LL:    No, of course there isn’t!  Of course there isn’t.  But one is constantly reaching towards an ideal, and one would hope.  You see, the best performers, to me, sublimate their personalities into the music and become a vessel for the music.  To me, it’s the bad performers that impose their own personality onto the music and end up with something that is not what the composer intended, necessarily.

BD:    There’s no happy marriage of both?

LL:    Not really, because it’s a diametrically opposed attitude.  Either you’re serving the music or you’re using the music as a vehicle for your own expression.

BD:    So it’s black or white.  There’s no gray in there?  No Gray, Mr.
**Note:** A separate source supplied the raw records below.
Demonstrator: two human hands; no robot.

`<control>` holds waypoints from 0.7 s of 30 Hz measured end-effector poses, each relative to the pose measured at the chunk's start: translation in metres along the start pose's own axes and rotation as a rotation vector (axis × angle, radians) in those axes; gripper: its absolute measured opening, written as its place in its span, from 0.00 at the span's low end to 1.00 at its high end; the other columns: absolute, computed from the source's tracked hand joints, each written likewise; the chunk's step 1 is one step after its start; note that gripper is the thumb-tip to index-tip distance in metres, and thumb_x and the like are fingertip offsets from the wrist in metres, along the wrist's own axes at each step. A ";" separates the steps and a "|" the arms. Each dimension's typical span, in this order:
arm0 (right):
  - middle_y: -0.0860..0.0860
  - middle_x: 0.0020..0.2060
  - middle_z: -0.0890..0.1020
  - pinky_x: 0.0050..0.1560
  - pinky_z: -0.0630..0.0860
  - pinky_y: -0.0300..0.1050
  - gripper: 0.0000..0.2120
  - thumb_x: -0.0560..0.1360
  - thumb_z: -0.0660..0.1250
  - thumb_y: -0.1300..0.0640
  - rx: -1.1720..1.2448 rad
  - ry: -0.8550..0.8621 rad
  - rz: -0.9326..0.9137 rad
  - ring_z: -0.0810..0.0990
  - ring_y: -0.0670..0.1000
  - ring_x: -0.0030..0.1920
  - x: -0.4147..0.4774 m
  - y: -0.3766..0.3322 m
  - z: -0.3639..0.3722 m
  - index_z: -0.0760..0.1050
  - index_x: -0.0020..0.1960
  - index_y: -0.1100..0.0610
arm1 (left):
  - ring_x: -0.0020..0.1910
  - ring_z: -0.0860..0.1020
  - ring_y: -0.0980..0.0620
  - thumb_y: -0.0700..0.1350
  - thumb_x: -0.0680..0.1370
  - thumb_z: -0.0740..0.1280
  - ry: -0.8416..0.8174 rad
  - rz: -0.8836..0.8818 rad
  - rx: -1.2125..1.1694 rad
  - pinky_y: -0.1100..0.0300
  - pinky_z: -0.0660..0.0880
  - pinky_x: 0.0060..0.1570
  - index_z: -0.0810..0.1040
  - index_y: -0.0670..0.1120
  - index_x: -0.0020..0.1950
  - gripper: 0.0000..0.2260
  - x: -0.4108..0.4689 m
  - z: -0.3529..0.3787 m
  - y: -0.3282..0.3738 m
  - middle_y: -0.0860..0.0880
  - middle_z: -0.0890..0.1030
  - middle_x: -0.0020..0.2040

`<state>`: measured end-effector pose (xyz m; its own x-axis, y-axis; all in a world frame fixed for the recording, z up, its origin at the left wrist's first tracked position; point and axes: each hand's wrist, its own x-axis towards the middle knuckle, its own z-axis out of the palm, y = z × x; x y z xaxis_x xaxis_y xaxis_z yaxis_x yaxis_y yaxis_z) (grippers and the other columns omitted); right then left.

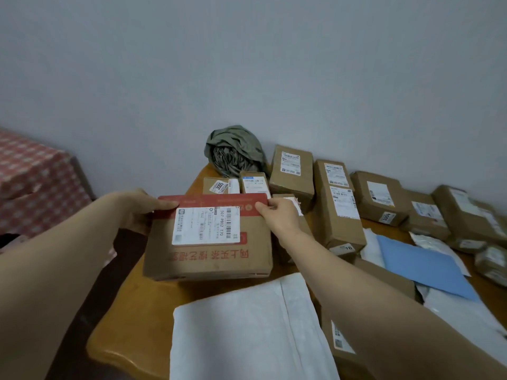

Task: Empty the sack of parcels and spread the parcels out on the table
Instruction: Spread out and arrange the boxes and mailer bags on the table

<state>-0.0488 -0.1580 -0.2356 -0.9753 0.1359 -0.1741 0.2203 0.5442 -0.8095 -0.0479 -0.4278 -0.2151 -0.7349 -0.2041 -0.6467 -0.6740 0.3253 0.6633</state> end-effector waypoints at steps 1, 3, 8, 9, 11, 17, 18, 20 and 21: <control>0.52 0.49 0.84 0.55 0.78 0.56 0.11 0.76 0.65 0.49 -0.016 -0.019 0.012 0.82 0.54 0.51 -0.001 0.000 0.006 0.80 0.52 0.54 | 0.51 0.81 0.37 0.49 0.66 0.78 0.017 -0.008 0.020 0.39 0.78 0.53 0.72 0.37 0.60 0.29 0.004 -0.004 -0.003 0.38 0.82 0.52; 0.53 0.50 0.83 0.56 0.78 0.56 0.11 0.77 0.64 0.51 -0.027 -0.058 0.039 0.81 0.55 0.52 -0.003 0.003 0.020 0.80 0.53 0.55 | 0.50 0.81 0.36 0.50 0.64 0.79 0.051 -0.022 0.074 0.40 0.78 0.52 0.72 0.36 0.60 0.32 0.013 -0.010 -0.010 0.37 0.82 0.52; 0.55 0.53 0.82 0.58 0.77 0.56 0.13 0.79 0.60 0.54 -0.056 -0.102 0.145 0.80 0.57 0.55 -0.007 0.021 0.041 0.77 0.57 0.59 | 0.51 0.80 0.37 0.45 0.67 0.78 0.091 -0.053 0.102 0.41 0.78 0.53 0.71 0.35 0.59 0.27 0.030 -0.004 -0.025 0.36 0.80 0.54; 0.56 0.54 0.81 0.59 0.76 0.56 0.13 0.80 0.59 0.56 -0.043 -0.102 0.160 0.79 0.56 0.56 -0.005 0.024 0.044 0.77 0.58 0.60 | 0.52 0.79 0.37 0.44 0.68 0.78 0.094 -0.043 0.099 0.41 0.77 0.55 0.72 0.35 0.59 0.26 0.033 -0.001 -0.026 0.36 0.80 0.55; 0.54 0.57 0.80 0.59 0.76 0.53 0.13 0.80 0.57 0.58 0.034 -0.107 0.190 0.78 0.55 0.57 -0.004 0.026 0.047 0.74 0.62 0.59 | 0.53 0.79 0.38 0.43 0.69 0.77 0.075 0.001 0.089 0.43 0.76 0.57 0.75 0.35 0.57 0.22 0.040 0.006 -0.024 0.36 0.80 0.55; 0.52 0.63 0.75 0.62 0.72 0.47 0.20 0.77 0.64 0.59 -0.122 -0.132 0.119 0.73 0.54 0.64 -0.011 0.039 0.030 0.68 0.68 0.58 | 0.66 0.69 0.38 0.51 0.66 0.78 -0.036 0.071 0.390 0.44 0.71 0.63 0.67 0.50 0.68 0.34 0.039 0.049 -0.005 0.42 0.70 0.67; 0.54 0.63 0.75 0.61 0.73 0.48 0.20 0.76 0.64 0.61 -0.252 -0.121 0.111 0.74 0.55 0.63 -0.013 0.043 0.022 0.68 0.68 0.58 | 0.72 0.62 0.37 0.54 0.65 0.78 0.010 0.109 0.504 0.40 0.65 0.68 0.60 0.51 0.74 0.43 0.041 0.055 -0.006 0.40 0.62 0.74; 0.56 0.58 0.77 0.57 0.77 0.49 0.17 0.74 0.66 0.61 -0.462 -0.163 0.159 0.77 0.56 0.57 -0.020 0.055 0.004 0.70 0.62 0.58 | 0.76 0.43 0.37 0.65 0.59 0.76 0.049 0.203 0.777 0.35 0.49 0.72 0.43 0.55 0.78 0.58 0.039 0.069 -0.005 0.39 0.41 0.78; 0.57 0.57 0.77 0.56 0.77 0.50 0.18 0.73 0.68 0.60 -0.530 -0.223 0.220 0.77 0.56 0.56 -0.026 0.060 -0.003 0.70 0.61 0.58 | 0.76 0.38 0.37 0.69 0.56 0.75 0.002 0.244 0.887 0.35 0.44 0.72 0.38 0.56 0.77 0.62 0.036 0.076 -0.003 0.40 0.36 0.77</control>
<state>-0.0099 -0.1265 -0.2785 -0.8732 0.1468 -0.4647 0.3390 0.8681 -0.3627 -0.0667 -0.3658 -0.2693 -0.8496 -0.0379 -0.5260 -0.1963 0.9485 0.2486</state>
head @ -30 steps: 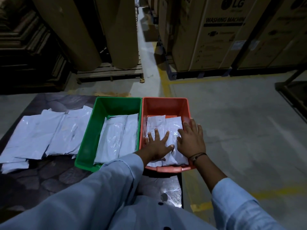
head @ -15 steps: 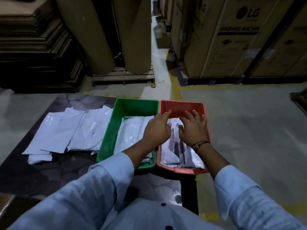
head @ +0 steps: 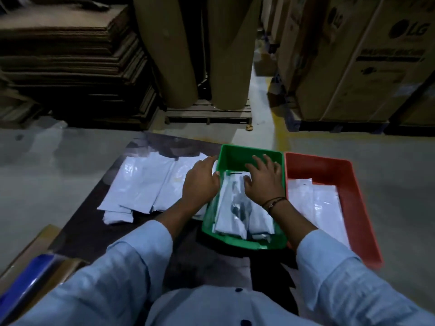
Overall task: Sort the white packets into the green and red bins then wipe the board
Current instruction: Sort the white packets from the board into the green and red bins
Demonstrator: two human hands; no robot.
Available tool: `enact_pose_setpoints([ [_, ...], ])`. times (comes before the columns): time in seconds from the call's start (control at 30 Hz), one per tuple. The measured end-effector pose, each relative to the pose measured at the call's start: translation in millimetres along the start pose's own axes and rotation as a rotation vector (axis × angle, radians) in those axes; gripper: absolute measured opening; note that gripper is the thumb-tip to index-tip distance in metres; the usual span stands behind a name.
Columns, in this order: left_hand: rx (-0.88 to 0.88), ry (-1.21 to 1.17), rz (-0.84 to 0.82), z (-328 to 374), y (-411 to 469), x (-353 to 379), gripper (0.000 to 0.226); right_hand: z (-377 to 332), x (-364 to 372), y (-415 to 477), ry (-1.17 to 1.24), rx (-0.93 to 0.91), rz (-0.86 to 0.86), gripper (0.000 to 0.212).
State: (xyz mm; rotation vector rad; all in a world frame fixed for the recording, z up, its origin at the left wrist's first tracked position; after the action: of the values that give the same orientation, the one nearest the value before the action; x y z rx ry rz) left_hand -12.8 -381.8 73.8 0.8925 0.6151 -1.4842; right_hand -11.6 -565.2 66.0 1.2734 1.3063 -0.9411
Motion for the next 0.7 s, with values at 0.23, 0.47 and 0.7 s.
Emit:
enact_pose_setpoints([
  [0.23, -0.108, 0.041, 0.032, -110, 4, -55, 0.051, -102, 18, 30, 0.002, -0.064, -0.015, 0.041],
  [0.47, -0.226, 0.108, -0.043, -214, 0, -68, 0.061, -174, 52, 54, 0.003, -0.086, -0.023, 0.035],
  [0.7, -0.303, 0.289, -0.250, -282, 3, -54, 0.077, -207, 97, 69, 0.009, -0.023, -0.186, 0.052],
])
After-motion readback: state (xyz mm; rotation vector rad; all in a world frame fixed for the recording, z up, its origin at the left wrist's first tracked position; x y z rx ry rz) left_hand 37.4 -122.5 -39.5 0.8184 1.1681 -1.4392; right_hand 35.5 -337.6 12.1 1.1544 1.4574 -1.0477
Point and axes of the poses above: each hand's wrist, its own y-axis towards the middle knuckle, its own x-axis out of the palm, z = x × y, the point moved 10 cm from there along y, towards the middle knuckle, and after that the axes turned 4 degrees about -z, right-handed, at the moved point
Dorian?

LL:    [Smiles at the pun]  I’m talking about the attitude; I’m not talking about the final result.  It is the idea behind it.  Either you’re taking an attitude that you want to find what the composer meant and serve the music and serve the composer, or you’re out to express yourself through the music.  When you are interpreting a composer, playing a composer’s music, there is always that leeway for how much of a retard to do.  That’s where the personality of the performer can come in.

BD:    And how fast is the allegro.

LL:    Yeah.  But not,
“Oh, there’s a ritard written here and I don’t like it, so I’m not going to do it.  I’m going to do it accelerando.  That’s the kind of thing I’m talking about.

*     *     *     *     *

BD:    You say there’s no such thing as an ideal performance.  Do you get real close on a recording because you have a chance to fix any mistakes?
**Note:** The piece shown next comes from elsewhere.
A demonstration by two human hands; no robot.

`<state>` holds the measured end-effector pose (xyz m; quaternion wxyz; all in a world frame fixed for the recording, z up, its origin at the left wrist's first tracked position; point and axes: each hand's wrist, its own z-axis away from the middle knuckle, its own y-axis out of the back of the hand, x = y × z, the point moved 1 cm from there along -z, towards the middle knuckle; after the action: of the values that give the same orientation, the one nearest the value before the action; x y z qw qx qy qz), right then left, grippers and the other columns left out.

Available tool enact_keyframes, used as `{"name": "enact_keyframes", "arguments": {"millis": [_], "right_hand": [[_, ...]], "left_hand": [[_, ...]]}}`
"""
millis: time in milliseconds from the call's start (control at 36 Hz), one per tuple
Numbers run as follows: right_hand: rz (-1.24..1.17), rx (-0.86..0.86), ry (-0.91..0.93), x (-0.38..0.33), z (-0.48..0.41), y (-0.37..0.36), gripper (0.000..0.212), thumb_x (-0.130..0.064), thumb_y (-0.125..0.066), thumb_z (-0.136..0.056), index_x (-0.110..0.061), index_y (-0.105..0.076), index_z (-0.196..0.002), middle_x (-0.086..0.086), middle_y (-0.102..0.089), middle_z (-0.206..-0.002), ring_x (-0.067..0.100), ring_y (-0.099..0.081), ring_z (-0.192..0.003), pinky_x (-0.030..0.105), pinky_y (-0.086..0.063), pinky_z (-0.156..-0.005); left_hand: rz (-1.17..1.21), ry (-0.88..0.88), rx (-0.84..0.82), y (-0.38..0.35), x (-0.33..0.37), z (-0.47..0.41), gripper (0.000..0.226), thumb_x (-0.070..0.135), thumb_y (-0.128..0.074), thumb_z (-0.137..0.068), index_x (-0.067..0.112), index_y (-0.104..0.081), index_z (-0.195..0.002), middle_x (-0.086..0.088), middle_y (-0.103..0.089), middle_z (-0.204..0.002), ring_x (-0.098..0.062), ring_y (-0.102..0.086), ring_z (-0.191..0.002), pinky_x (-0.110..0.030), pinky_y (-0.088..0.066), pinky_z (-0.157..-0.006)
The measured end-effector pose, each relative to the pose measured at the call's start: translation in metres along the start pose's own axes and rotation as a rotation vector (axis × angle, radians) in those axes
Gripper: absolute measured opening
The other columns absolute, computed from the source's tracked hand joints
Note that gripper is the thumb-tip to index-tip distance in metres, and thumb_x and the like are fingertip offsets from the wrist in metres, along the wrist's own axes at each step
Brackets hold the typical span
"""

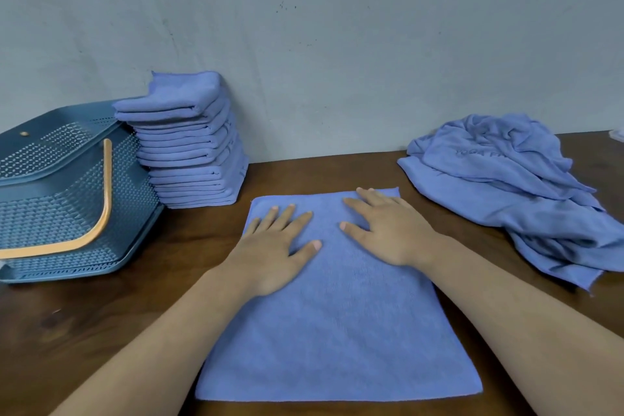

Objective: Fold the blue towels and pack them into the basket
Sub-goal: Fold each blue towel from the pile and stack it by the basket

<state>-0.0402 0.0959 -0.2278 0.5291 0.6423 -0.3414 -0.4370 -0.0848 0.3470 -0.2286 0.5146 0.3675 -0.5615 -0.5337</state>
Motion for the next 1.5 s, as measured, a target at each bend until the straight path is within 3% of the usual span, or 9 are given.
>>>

LL:    One can come pretty close, yeah.  I have been extremely lucky in the performers who have done my music throughout my career since I graduated from Julliard.  I’ve been very spoiled in the performers and orchestras who’ve done my music.
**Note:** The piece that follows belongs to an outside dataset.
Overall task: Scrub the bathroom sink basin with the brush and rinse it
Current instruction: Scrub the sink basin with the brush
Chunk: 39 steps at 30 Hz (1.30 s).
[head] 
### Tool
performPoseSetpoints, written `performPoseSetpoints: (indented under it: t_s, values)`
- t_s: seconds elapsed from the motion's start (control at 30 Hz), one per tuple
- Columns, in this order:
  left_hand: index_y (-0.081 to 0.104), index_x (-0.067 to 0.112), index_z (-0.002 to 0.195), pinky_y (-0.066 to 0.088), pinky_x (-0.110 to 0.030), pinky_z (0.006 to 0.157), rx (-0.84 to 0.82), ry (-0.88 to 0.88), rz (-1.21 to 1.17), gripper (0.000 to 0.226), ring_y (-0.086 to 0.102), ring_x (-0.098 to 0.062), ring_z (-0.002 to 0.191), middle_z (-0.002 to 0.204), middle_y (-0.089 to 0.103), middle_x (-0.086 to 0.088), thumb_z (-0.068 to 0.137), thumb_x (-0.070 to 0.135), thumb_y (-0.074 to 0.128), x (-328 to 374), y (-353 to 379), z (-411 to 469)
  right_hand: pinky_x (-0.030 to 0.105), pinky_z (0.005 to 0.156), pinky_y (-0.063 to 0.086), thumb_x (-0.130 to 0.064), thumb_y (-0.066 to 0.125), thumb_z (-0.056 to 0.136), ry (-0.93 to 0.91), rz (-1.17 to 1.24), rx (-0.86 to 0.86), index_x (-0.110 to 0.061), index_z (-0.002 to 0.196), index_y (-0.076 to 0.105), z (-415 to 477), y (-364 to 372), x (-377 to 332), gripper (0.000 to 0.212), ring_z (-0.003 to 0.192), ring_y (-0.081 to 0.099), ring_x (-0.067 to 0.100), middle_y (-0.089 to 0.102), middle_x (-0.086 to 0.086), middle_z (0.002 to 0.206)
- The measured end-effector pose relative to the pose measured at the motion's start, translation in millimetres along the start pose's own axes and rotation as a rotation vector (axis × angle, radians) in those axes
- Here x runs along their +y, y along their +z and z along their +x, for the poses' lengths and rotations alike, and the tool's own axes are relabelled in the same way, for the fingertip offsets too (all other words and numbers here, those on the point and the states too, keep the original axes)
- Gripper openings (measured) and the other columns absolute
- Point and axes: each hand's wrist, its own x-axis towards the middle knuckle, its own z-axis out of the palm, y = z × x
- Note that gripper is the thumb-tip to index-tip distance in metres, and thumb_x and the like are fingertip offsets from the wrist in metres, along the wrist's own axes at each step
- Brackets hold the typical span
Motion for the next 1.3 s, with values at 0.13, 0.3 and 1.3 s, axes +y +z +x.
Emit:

BD:    Maybe what you need is one great big flop!  [Both laugh]

liebermannLL:    Well, I’ve had a couple of very bad performances that I’ve attended, so I do know what that’s like.  But the majority have been very good experiences.  So I’m usually happy.

BD:    You don’t need to mention the specifics, but are there times when you’re ecstatic?

LL:    Oh, yes!  Absolutely, absolutely.

BD:    Is the audience generally happy or ecstatic?

LL:    I don’t know if I’m the proper person to say that, but in my experience, yes!  I’ve had very good audience reactions, generally.

BD:    Are we getting beyond the point where the audience is actually surprised to see the composer walk on stage?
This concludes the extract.